Secretary to Tess Delaney

He sent the message off. It was brief. He’d found that brief was always better when keeping a secret was essential. Even when Tess was quoted in press releases, it was always very brief, very Garbo-ish. It wasn’t the first time he’d used one of the Pneuma Annex offices for official Tess Delaney business and, though Ellis grumbled about it, he always kept suite 3B open for him. And Garrett had always used the name Gary Rose for Tess’s secretary. Somehow it seemed right that Tess should have a male secretary. It was really only a way to give Tess Delaney and Garrett Thorne one more level of separation to protect their anonymity. He’d never had to meet anyone face to face before. He wondered if he should find someone to be Gary Rose this time too, but then that was another complication he didn’t need, and time was quickly running out. Besides, if he didn’t trust Don’s opinion on his future female self, he sure as hell wasn’t going to trust someone he’d hired off the street. After all, he was screening for the perfect Tess Delaney.

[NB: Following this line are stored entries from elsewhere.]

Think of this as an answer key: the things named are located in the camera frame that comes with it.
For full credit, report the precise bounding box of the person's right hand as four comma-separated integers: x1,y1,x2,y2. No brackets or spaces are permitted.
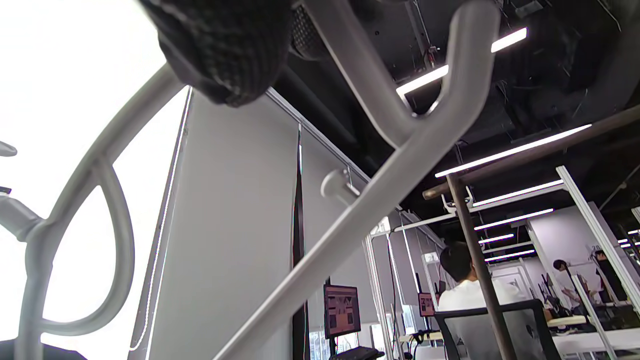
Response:
137,0,331,108

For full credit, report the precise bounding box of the light grey plastic hanger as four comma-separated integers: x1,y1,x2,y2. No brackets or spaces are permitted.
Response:
0,0,502,360

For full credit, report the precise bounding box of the row of ceiling light strips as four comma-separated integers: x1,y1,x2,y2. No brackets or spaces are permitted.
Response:
396,27,640,263

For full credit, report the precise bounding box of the small computer monitor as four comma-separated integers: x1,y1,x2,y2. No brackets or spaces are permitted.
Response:
418,292,436,318

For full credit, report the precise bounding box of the dark wooden clothes rack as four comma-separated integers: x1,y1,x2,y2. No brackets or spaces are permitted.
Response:
422,104,640,360

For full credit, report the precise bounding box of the black keyboard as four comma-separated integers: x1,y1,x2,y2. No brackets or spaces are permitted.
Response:
329,346,386,360

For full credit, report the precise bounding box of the black office chair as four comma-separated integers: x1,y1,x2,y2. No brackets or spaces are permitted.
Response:
434,299,561,360

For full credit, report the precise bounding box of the white metal frame post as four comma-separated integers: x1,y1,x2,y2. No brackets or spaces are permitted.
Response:
556,166,640,313
362,235,396,360

Almost immediately the response came back.

Dear Mr. Rose,

Tomorrow at 2.00 is fine for me. I look forward to it.

All the best,

Kay Lake

For a long time Garrett stared at the screen. He hoped this Ryde Agency was as good as Don said and that they truly had found him the right Tess Delaney. He was furious at being put in this position. Right now, he just wanted it all behind him, Golden Kiss nomination or not. He picked up a fountain pen and began to write on the back of a sheet of his waste paper again.

I’m not comfortable with any of what’s going on. There’s so little time to prepare. I don’t know who Kay Lake is, and that makes me really nervous. It makes me nervous that she’ll know my secret, it makes me nervous that the myth and the reality of Tess Delaney are about to collide in a very dangerous way.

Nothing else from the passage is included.